The fourth one’s the hardest one to do, but it’s something more subjective: business attraction. When we look back on this year, we see that we’re yet again the top relocation city in the country, but we have to keep that momentum going and build the momentum back. And then number five is costs; specifically in commercial real estate. Our per square-foot costs are generally lower than the coasts, we’re the third biggest market in the country, and that’s good news. We still have a cost advantage.
The demise of big American cities theme was overblown…
This book is still in the first chapter of how businesses are going to operate on the other side of the great lockdown and the pandemic.
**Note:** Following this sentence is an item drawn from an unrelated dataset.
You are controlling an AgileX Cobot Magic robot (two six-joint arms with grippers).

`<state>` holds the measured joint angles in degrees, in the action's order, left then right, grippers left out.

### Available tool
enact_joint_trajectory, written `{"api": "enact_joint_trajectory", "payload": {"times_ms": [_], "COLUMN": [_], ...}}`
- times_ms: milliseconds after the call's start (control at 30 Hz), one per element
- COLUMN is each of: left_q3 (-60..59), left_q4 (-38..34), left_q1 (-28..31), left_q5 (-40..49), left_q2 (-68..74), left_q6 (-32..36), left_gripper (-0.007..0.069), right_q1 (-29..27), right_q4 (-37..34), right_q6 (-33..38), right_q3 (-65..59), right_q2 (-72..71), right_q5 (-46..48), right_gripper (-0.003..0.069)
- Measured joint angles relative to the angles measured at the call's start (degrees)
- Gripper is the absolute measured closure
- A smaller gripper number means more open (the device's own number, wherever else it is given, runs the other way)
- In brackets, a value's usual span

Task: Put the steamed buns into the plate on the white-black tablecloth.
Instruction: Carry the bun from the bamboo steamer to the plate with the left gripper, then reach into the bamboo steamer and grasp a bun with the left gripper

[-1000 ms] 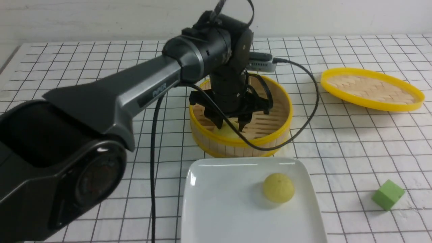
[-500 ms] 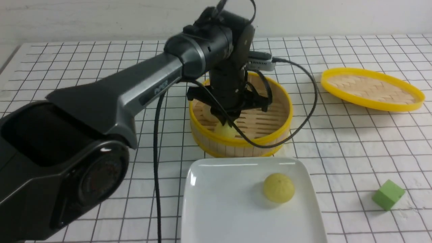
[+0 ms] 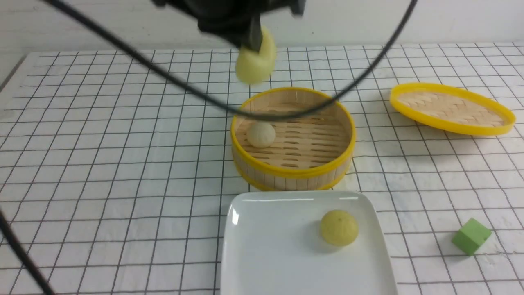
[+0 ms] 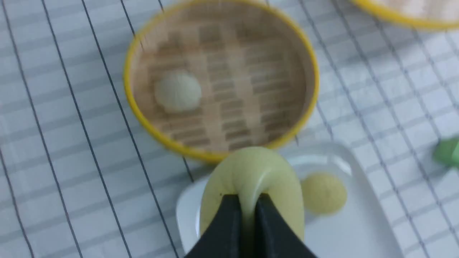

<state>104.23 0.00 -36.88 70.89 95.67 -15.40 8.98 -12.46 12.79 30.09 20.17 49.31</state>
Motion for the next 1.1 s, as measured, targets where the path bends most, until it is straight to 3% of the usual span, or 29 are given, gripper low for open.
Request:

And we have one of the more diverse cities in the country to be able to take advantage of changing tastes and changing geographies. So this is something still being written.
We know it’s frustrating to a lot of real estate developers, because everybody’s kind of sitting on their hands a little bit. First off, to see the work from home trend and office occupancy, and how they kind of go back and forth every week. But nevertheless, we’re in the first inning of this, and this is more or less the idea stage. Businesses are looking for ideas. Individuals are looking for ideas. Whoever collaborates and gets the best idea as it connects businesses with individuals is going to be very busy for the next five years.
Flexibility as a broader theme in commercial real estate…
Everyone’s got to get flexible around labor because we’re seeing a huge “substitution phase,” where everybody’s substituting the person for a machine because they can’t find the person right now. But in general, we have the breadth and depth to be able to weather any storms coming at us, such as new variants of the virus. We also have the breadth of geography to take advantage of how business forms and operates on the other side of this. We were coming into this being very successful, bringing new companies into our region, and there’s no reason why we lose that success.
Our other positive sense here is that what’s moved the most this year in public real estate markets has been industrial properties, and we’re king of that space. We’re king of the storage space and we’re king of transportation and logistics space, whether it’s railroads or trucking. So there are reasons to be positive, but understanding it may require a new amount of flexibility that we’ve never had to entertain before — just because the business models are still being written for the other side of this.